The Frustrations and Joys of Public Policy Making
Madison, Wisconsin (PRWEB) November 25, 2014
Tom Corbett’s Browsing Through My Candy Store: Selected Reflections of a Policy Wonk is a book accessible to all concerned about our nation and its most vulnerable citizens. His aim is to reach current public policy students and practitioners. He argues that confronting seemingly irresolvable questions is not only worthwhile but can be an exciting and stimulating adventure. Doing policy is joyous and engaging precisely because it is hard. Doing policy well demands more than the technical skills we focus on in our colleges and universities; it demands well-rounded combatants willing to embrace what it takes to make a difference.
The author celebrates his policy-making life as a joyous adventure, difficult in the extreme but totally rewarding in the end.
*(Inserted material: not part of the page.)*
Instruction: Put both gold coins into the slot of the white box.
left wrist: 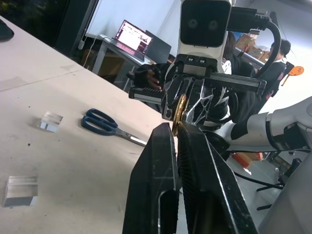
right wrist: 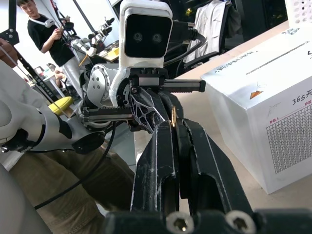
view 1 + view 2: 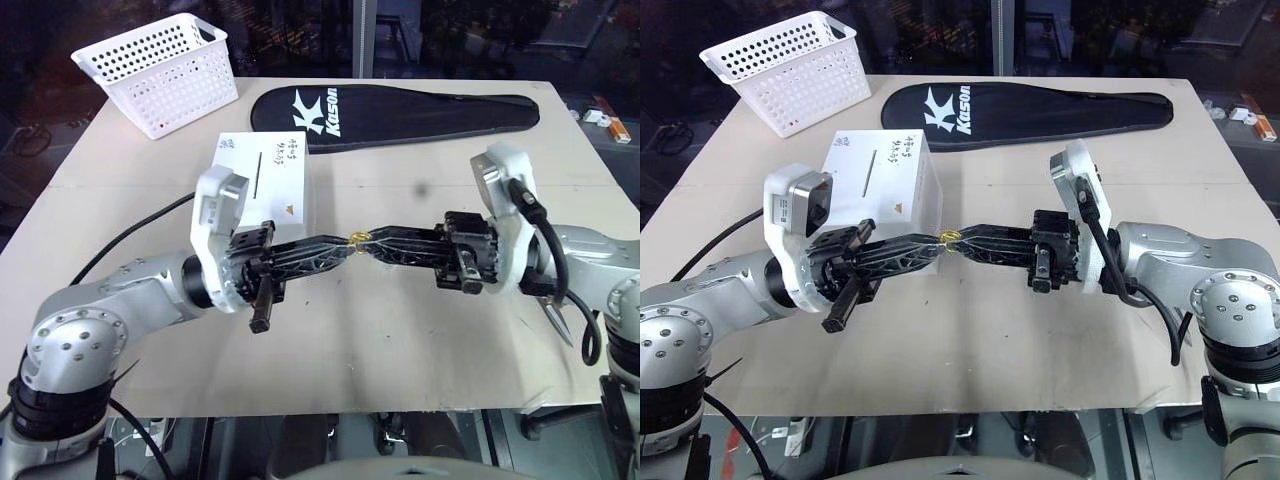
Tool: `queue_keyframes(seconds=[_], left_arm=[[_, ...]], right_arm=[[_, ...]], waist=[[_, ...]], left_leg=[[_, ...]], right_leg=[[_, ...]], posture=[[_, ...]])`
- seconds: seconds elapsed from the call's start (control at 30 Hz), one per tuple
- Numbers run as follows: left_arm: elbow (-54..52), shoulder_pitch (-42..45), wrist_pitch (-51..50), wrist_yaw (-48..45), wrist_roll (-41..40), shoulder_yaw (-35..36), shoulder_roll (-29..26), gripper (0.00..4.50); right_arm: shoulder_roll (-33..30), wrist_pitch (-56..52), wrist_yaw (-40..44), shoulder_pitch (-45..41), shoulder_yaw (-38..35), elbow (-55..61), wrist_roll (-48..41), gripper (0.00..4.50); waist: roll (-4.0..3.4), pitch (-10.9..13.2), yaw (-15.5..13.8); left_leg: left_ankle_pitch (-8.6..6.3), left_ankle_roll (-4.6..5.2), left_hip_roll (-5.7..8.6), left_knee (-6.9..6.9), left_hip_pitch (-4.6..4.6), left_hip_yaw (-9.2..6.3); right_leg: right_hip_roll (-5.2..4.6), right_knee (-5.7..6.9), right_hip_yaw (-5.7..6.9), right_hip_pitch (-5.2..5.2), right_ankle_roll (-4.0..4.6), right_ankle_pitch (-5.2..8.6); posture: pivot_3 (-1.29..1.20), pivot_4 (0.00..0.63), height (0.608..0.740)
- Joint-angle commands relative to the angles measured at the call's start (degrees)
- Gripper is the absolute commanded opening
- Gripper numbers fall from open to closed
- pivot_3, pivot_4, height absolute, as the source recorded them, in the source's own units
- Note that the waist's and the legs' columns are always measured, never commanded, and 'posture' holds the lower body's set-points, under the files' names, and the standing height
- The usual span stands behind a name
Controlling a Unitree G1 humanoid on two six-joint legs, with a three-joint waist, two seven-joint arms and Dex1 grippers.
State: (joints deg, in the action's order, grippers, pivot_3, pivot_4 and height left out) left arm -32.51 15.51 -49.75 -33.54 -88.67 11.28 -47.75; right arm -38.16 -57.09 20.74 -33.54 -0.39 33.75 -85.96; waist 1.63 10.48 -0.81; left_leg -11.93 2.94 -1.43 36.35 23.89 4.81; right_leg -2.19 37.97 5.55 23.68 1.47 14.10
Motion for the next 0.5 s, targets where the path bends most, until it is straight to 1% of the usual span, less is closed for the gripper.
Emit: queue_keyframes(seconds=[0.03,0.33,0.5], left_arm=[[-1.0,0.6,0.4,-0.2,-0.7,0.6,0.4,0.07],[-1.2,0.7,0.6,-0.6,0.2,0.3,1.2,0.07],[-1.3,2.4,0.4,1.1,-1.1,-0.6,1.9,0.07]], right_arm=[[0.2,1.0,0.1,-0.4,-0.1,1.8,-2.1,0.00],[0.5,0.9,-0.3,0.0,0.3,1.7,-2.4,0.00],[0.7,0.8,-0.6,0.1,0.4,1.3,-3.0,0.00]], waist=[[0.00,0.0,0.0],[0.00,0.0,0.0],[0.00,0.0,0.0]], left_leg=[[0.00,0.00,0.00,0.00,0.00,0.01],[0.00,0.00,0.00,0.00,0.00,0.00],[0.00,0.00,0.00,0.00,0.00,0.00]], right_leg=[[0.00,0.00,0.00,0.00,0.00,0.00],[0.00,0.00,0.00,0.00,0.00,0.00],[0.00,0.00,0.00,0.00,0.00,0.00]], posture=[[0.00,0.150,0.738],[0.00,0.150,0.738],[0.00,0.150,0.738]])
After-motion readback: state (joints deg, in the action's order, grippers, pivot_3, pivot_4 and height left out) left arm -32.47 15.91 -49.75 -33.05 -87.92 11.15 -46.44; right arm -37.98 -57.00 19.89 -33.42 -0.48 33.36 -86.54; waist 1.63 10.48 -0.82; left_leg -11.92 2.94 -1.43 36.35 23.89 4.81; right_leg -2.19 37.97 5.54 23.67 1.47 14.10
Success, he argues, is measured less by obvious victories and more by the sheer challenge of grappling with the wicked policy issues we face as a nation. He tells his story confronting such issues with a deft and light touch, bringing the characters to life with wit and sensitivity. It is story told by a policy wonk but accessible to all who care about this nation.
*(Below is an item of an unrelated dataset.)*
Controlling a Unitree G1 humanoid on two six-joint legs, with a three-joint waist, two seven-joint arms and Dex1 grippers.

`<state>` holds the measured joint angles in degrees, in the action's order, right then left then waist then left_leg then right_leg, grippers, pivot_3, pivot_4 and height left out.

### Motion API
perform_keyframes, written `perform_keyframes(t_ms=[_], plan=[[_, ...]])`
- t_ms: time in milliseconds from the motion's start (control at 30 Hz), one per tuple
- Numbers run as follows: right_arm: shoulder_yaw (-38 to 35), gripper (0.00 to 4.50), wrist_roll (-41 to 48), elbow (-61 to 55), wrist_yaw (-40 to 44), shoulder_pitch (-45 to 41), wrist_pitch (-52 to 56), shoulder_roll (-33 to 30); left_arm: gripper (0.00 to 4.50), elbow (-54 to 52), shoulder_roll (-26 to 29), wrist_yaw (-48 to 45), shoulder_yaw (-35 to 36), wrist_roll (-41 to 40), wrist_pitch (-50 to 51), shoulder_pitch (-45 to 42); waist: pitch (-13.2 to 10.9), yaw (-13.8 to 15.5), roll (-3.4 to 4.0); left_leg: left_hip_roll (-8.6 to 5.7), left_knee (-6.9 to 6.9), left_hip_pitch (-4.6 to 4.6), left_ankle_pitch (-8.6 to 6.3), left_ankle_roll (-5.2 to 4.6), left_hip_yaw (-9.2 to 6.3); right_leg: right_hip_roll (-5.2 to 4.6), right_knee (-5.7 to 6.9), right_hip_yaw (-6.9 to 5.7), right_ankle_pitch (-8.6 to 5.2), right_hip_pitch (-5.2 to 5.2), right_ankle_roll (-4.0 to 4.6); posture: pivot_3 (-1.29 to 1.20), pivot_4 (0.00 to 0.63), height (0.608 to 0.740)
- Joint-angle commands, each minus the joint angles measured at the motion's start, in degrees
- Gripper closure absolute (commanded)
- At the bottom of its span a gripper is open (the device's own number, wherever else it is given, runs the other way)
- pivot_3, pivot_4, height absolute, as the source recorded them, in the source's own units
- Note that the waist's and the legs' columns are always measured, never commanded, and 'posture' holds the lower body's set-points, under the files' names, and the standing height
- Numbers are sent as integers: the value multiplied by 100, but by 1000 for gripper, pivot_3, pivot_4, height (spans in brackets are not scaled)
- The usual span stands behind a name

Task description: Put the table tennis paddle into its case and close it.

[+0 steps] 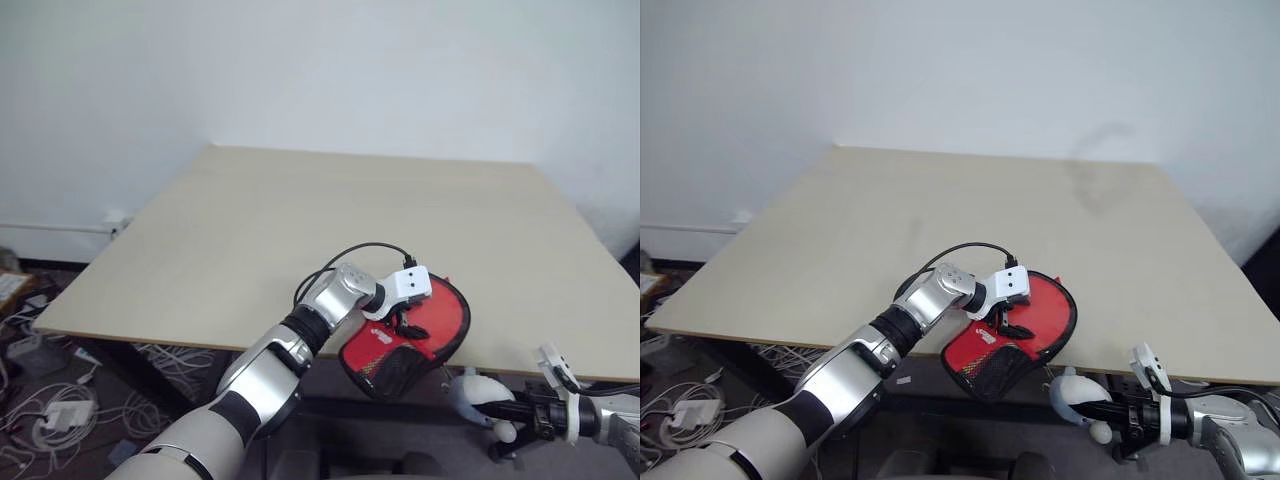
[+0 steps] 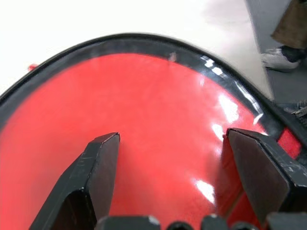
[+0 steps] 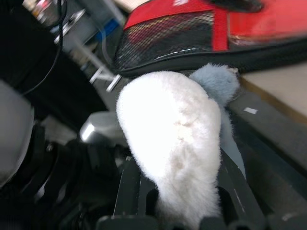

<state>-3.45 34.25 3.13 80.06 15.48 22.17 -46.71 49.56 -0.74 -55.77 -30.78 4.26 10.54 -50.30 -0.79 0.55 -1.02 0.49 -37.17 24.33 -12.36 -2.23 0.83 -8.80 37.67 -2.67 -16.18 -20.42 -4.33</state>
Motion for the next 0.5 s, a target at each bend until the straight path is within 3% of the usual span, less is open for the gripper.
perform_keyframes(t_ms=[33, 167, 267, 500], plan=[[368, 4070, -130, -356, 186, 44, 230, -89, 710, 584, 200, 240, -69, 435, 127, 115, 6, 1, 16, 2, 1, 6, 1, 0, -5, -8, -7, -33, 2, 10, 4, 0, 0, 716], [680, 4070, -3, -1016, -34, -167, 716, -26, 710, 620, 173, 267, 66, 411, 180, 132, 22, -5, 40, 0, -28, 16, 10, -27, -31, 21, -89, -46, 8, 52, -16, 0, 0, 716], [716, 4072, 139, -1385, -122, -214, 1013, -53, 710, 661, 184, 292, 156, 411, 204, 141, 26, 26, 26, -2, -73, 28, -10, -74, -34, 36, -101, -35, -15, 61, -83, 0, 0, 716], [601, 4091, 422, -2319, -22, 20, 1487, -477, 710, 580, 253, 238, 219, 452, 263, 245, 14, 32, 6, -6, -77, 26, -52, -105, -15, 36, -117, -20, -17, 66, -85, 0, 0, 716]])
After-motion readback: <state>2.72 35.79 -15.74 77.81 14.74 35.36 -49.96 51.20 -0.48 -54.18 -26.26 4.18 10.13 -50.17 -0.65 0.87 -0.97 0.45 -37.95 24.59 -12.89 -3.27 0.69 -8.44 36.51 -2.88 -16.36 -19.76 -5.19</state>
The author concludes, “If students were to find their way to my door and ask me if they should pursue a career doing policy, what would I say? I might just say the following: Well, if you care about the rules we live by, about everyone getting a fair shot in life, go for it. If you have guts, a high tolerance for pain, and can see the big picture, then let no one stand in your way. If you can imagine a just and more equitable world, permit nothing or no one to divert you from your vision.”
“Corbett’s reflections, woven together with great insight and humor, transform public policy from a class that is boring and mundane into a career that can be engaging and germane,” asserts Karen Bogenschneider, the Rothermel Bascom Professor of Human Ecology at the University of Wisconsin.
“It was a fun read and I hope a good number of public policy students will read it and take the opportunity to learn from your experience and even listen to your advice,” wrote Barry Van Lare, a long-time Washington D.C. Social Policy and Management Consultant, upon finishing the book.
Kris Moore, Ph.D., a former CEO of a Washington D.C.-based think tank focusing on the status of American children commented that “…only Tom Corbett could write a humorous book on welfare reform.”
Finally, Mary Fairchild, a veteran official with the National Conference of State Legislators, wrote that Browsing through My Candy Store “…gives the reader a real take away…genuine insights into the discipline of public policy.”
About the book:
Browsing Through My Candy Store: Selected Reflections of a Policy Wonk is available through XLibris Press, Bloomington Indiana (ISBN 978-1-4990-7817-6). More information is available at http://www.amazon.com and http://www.xlibris.com . For a review copy or an interview with Tom Corbett, please contact the author at corbettirp(at)aol(dot)com or call him at 608-852-3556. When requesting a review copy, please provide complete mailing address. If you would like to receive this information as a Word document, please let him know.
About the author:
Thomas Corbett (Ph.D.) has emeritus status at the University of Wisconsin-Madison and remains an active affiliate as a Senior Scientist with the Institute for Research on Poverty where he served as Associate Director for a number of years until his retirement. He has a doctorate in Social Welfare from the University of Wisconsin-Madison and for a number of years taught Social Policy courses at the undergraduate and graduate levels in the School of Social Work. Over the years, he has worked on poverty-related policy issues at all levels of government, including a year as senior policy advisor at the U.S. Department of Health and Human Services where he worked on President Clinton’s first welfare reform Bill and other policy issues. Among many other initiatives, he has worked with a number of senior state officials in the Midwest on various welfare reform issues through the Welfare Peer Assistance Network (WELPAN) and has consulted with numerous state and local sites in the U.S. and Canada who are developing integrated human service models in their jurisdictions.